= Waltheof of Allerdale =

11th- and 12th-century Anglo-Saxon noble, lord of Allerdale in modern Cumbria

Waltheof of Allerdale was an 11th- and 12th-century Anglo-Saxon noble, lord of Allerdale in modern Cumbria. Brother of Dolfin of Carlisle and Gospatric of Dunbar, Waltheof was son of Gospatric, Earl of Northumbria. Both Waltheof and his brother Gospatric witness Earl David's Glasgow Inquest 1113 x 1124, and Waltheof also attests some of David's charters as king of the Scots later. The account of Waltheof and his family in Cumbrian monastic cartularies (St Bees and Wetheral), says that he gave land in Allerdale to his three sisters, Octreda, Gunhilda and Maud.

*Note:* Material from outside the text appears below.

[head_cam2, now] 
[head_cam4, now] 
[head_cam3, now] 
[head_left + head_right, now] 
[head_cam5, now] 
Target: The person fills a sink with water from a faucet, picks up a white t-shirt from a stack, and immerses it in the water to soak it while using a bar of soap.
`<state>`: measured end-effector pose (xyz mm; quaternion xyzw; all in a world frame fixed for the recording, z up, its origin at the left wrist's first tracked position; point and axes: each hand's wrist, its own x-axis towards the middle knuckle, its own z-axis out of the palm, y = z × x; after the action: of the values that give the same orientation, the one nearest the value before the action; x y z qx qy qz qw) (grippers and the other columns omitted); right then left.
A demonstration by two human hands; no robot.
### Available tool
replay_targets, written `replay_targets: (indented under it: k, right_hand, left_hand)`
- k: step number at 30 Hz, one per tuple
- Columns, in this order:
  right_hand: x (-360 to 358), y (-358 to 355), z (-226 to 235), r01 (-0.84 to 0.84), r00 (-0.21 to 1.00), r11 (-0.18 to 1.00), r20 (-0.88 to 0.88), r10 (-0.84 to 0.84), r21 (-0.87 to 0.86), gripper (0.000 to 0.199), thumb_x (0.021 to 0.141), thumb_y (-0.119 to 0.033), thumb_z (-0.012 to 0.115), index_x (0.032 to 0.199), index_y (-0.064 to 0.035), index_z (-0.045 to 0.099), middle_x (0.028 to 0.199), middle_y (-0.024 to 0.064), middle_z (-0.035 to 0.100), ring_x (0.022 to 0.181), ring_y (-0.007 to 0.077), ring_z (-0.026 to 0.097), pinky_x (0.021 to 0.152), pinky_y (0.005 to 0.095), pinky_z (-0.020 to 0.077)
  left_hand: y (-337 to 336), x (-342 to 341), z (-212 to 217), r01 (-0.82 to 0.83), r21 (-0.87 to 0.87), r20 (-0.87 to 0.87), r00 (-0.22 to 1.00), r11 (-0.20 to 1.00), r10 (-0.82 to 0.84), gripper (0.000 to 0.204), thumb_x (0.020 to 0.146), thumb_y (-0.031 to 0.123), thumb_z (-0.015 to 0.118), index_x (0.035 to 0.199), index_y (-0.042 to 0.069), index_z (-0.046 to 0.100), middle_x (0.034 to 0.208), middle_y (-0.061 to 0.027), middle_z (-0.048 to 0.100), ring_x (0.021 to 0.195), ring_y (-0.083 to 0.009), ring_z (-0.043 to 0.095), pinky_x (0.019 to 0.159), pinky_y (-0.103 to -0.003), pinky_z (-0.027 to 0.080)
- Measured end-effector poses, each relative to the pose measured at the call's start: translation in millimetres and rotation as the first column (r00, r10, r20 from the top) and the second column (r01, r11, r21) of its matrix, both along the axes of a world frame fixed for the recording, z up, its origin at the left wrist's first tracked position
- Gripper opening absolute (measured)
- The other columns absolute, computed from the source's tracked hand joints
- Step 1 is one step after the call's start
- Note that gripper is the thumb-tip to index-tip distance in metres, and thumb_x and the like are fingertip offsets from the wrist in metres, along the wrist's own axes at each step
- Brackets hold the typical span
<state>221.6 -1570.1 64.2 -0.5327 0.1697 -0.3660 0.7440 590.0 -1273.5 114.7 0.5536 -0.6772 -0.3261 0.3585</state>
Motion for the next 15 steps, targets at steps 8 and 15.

Waltheof's partner appears to have been a woman named Sigrid or Sigarith. With her he had two sons and several daughters.
- Alan (fl. 1139), succeeded to Allerdale.
- Gopspatric.
- Ethelreda, married Ranulf de Lindesay (de Lindsay) and then William de Esseville.
- Gunhilda, married Uhtred of Galloway.

Waltheof's sister Octreda/Ethelreda married Donnchad mac Maíl Coluim, was briefly Queen Consort of Alba, and the mother of William fitz Duncan, mormaer of Moray. After King Donnchad was killed in November 1094 it is likely that Ethelreda and infant William fled Scotland to Allerdale and the safety of her brother's family. William fitz Duncan appears to have inherited Waltheof's Allerdale territory from his mother.

Waltheof seems to have become abbot of Crowland late in his life, but this Waltheof may be someone else. The abbot of Crowland in question was a monk of Crowland Abbey before becoming abbot in 1125. Abbot Waltheof was deposed by Papal legate Alberic of Ostia at the Council of Westminster.